Recently Analyst Mike Hickey speculated that the company could be sold for a premium. “We think recent deals including Zynga (NASDAQ:ZNGA) and Microsoft (NASDAQ:MSFT)– Activision (NASDAQ:ATVI) has provided a valuation floor for UBI,” Hicker wrote in a note to clients. “We imagine an acquirer would bid an approximate €65 for UBI (up 45%), which would be in-line with MSFT’s consideration of ATVI on a profit multiple.”
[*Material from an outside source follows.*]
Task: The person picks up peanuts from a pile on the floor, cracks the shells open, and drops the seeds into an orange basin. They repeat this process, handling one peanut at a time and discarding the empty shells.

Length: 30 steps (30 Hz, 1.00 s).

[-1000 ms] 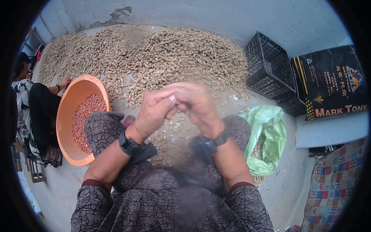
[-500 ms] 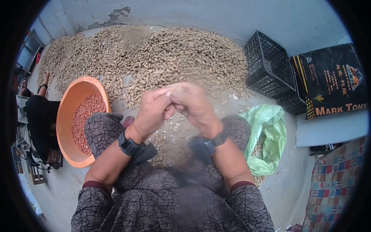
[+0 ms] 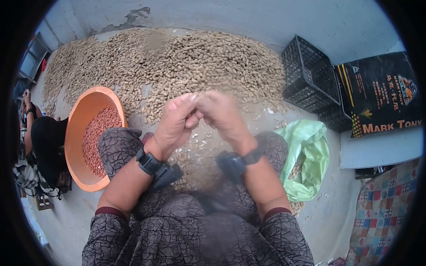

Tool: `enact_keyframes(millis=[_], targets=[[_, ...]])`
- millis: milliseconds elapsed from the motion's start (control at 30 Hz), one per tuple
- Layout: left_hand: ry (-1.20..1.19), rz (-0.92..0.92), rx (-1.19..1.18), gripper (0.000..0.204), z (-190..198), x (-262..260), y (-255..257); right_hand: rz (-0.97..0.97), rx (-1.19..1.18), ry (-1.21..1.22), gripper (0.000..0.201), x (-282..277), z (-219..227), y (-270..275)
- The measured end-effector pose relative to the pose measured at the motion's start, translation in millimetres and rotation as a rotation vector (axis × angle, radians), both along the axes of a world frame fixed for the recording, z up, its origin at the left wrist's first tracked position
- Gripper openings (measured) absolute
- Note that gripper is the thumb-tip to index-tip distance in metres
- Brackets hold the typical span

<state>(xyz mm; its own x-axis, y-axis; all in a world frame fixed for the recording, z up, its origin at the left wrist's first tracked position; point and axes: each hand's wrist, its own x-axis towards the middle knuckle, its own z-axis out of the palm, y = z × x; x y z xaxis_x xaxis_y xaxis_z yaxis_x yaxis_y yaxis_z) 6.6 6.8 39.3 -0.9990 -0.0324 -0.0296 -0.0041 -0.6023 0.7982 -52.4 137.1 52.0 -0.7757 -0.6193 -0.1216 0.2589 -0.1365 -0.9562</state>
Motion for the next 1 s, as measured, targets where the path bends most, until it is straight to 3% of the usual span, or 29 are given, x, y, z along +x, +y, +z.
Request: enact_keyframes(millis=[167, 233, 567, 967, 1000], targets=[[-0.026, 0.151, -0.15, 0.025, 4, 1, 4, -0.085, 0.128, 0.127, 0.02, -6, 0, 5], [0.074, 0.226, -0.338, 0.028, 3, 2, 8, -0.027, -0.014, 0.044, 0.019, -6, -4, 4], [0.087, 0.293, -0.377, 0.025, -4, 3, 17, -0.147, -0.074, -0.008, 0.018, 6, -9, -4], [-0.049, 0.348, -0.219, 0.019, -26, -9, 9, -0.345, -0.018, 0.303, 0.013, 19, -19, -17], [0.067, 0.359, -0.403, 0.018, -28, -12, 4, -0.314, -0.057, 0.253, 0.012, 22, -14, -16]])
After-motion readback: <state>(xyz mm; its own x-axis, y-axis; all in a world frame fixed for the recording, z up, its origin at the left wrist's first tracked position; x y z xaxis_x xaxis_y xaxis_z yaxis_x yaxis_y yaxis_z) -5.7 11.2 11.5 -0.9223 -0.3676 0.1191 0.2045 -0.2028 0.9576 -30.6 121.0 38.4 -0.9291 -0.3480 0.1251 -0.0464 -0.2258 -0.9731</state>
But why do you care? Well, to put it in one word: Sony. If Ubisoft is up for grabs then the PlayStation firm is bound to be interested, Microsoft nabbing Activision and with it, some of the biggest franchises in the world, certainly took the shine off the PlayStation brand. Rumours of them sniffing around the French publisher have been around for years and nabbing Assassin’s Creed would be a big win for them.
Ubisoft also have a fairly active multi media arm with Driver, Assassin’s Creed, and Rabbids being turned in to TV shows, and there are also films of Werewolves Within, Tom Clancy’s The Division, and even a senior citizen Esports movie in the works. Sony have PlayStation Productions which is doing a similar thing.
Rather like Activision it appears the recent allegations of sexual misconduct are not putting off investors. We will keep you updated if we hear anymore.